> **Task brief**: Once you find the line containing "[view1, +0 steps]" in the data below, copy it and each following line exactly, up to and including the line containing "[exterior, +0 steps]", and nothing else.

> **Materials provided**:
Segment Open

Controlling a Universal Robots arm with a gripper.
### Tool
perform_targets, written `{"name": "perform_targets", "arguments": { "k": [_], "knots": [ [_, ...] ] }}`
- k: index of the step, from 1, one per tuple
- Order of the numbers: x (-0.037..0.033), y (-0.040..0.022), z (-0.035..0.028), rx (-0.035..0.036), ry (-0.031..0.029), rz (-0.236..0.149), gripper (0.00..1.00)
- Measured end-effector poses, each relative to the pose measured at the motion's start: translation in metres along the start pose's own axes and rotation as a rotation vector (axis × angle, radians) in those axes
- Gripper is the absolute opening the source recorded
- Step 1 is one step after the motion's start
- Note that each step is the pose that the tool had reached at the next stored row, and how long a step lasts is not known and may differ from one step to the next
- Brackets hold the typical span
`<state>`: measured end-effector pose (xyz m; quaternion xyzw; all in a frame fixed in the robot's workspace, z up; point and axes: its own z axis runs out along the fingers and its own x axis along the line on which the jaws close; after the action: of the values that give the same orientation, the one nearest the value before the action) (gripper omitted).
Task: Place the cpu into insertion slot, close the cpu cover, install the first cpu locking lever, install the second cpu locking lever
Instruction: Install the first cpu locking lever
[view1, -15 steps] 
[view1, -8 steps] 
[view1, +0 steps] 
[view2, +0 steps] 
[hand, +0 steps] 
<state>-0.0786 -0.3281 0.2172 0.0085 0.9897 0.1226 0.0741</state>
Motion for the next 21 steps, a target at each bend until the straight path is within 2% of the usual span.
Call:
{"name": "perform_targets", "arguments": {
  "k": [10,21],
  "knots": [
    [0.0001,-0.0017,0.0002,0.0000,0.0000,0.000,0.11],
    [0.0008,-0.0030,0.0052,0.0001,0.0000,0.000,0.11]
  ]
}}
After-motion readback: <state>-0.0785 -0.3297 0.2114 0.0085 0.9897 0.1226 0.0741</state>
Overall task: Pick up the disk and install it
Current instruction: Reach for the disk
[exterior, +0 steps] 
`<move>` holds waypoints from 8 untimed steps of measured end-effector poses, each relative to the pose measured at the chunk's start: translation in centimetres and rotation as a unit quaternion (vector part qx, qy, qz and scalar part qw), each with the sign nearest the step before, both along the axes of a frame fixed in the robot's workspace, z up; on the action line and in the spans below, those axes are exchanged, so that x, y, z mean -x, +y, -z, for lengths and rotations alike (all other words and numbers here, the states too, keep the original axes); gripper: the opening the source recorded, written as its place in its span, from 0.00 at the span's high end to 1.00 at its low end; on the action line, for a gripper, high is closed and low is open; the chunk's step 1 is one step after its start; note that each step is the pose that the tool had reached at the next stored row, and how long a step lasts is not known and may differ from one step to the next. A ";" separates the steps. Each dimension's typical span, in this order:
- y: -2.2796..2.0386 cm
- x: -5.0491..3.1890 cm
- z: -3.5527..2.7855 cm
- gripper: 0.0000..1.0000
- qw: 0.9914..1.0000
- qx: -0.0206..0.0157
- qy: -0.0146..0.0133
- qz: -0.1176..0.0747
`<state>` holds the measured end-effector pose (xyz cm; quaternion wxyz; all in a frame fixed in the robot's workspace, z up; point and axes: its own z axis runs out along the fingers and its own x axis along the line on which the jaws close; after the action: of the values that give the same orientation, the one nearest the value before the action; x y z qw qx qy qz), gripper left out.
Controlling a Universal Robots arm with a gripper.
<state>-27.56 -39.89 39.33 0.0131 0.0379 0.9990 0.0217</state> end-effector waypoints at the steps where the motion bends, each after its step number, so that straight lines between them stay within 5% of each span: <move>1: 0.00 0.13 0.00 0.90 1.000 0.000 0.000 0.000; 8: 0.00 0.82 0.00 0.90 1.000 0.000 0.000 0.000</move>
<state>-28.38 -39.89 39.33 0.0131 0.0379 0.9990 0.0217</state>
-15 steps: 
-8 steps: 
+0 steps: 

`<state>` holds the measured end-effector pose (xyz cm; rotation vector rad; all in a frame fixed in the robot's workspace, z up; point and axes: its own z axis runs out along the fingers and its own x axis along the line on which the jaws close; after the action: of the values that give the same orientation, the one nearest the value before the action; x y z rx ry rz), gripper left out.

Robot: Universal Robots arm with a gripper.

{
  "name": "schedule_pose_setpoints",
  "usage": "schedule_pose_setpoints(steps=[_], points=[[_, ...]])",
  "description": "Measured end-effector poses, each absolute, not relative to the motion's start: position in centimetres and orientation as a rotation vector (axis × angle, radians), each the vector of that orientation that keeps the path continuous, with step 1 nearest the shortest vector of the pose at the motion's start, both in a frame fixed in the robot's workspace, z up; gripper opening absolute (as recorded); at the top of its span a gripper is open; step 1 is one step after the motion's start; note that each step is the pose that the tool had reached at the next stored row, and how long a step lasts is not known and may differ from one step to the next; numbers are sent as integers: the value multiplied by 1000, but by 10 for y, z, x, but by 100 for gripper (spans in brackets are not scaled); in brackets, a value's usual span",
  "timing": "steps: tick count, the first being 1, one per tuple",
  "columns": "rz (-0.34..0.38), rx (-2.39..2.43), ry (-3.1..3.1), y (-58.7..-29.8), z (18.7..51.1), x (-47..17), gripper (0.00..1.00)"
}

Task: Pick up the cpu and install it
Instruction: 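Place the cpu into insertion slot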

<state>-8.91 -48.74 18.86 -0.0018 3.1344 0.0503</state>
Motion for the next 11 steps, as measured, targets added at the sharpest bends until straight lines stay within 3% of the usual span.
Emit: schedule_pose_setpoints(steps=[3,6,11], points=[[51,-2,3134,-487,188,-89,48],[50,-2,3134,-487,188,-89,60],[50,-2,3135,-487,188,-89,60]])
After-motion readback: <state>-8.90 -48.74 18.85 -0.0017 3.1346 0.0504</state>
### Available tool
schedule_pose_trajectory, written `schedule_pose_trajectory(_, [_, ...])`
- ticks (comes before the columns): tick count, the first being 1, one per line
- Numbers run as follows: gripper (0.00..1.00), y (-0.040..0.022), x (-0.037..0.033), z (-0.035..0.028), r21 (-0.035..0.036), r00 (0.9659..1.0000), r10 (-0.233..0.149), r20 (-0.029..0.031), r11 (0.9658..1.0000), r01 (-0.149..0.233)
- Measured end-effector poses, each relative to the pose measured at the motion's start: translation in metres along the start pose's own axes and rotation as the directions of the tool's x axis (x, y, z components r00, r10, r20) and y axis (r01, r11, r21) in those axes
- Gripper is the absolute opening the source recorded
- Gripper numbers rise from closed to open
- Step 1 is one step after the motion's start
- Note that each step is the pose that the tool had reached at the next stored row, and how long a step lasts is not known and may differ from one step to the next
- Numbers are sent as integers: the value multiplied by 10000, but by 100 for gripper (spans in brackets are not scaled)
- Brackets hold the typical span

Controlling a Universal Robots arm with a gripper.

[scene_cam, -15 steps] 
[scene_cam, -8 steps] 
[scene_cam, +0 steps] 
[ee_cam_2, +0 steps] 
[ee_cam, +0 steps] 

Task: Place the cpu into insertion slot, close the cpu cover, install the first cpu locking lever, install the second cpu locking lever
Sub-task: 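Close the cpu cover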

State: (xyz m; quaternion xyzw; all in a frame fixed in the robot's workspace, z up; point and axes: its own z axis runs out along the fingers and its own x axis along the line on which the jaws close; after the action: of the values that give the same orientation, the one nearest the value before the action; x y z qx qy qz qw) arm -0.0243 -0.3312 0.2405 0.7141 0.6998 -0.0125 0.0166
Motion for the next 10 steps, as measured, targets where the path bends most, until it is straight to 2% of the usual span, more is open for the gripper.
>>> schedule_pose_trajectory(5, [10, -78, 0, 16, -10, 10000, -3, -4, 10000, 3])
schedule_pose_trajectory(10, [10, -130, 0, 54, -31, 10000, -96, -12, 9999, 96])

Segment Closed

> **Answer**:
[view1, +0 steps] 
[view2, +0 steps] 
[hand, +0 steps] 
<state>-0.0786 -0.3281 0.2172 0.0085 0.9897 0.1226 0.0741</state>
Motion for the next 21 steps, a target at each bend until the straight path is within 2% of the usual span.
Call:
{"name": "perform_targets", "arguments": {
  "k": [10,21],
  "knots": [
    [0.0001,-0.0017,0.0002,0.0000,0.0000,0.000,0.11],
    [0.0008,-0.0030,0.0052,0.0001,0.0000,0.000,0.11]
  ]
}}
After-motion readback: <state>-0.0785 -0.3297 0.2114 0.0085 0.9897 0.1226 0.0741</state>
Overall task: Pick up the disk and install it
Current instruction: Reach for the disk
[exterior, +0 steps] 

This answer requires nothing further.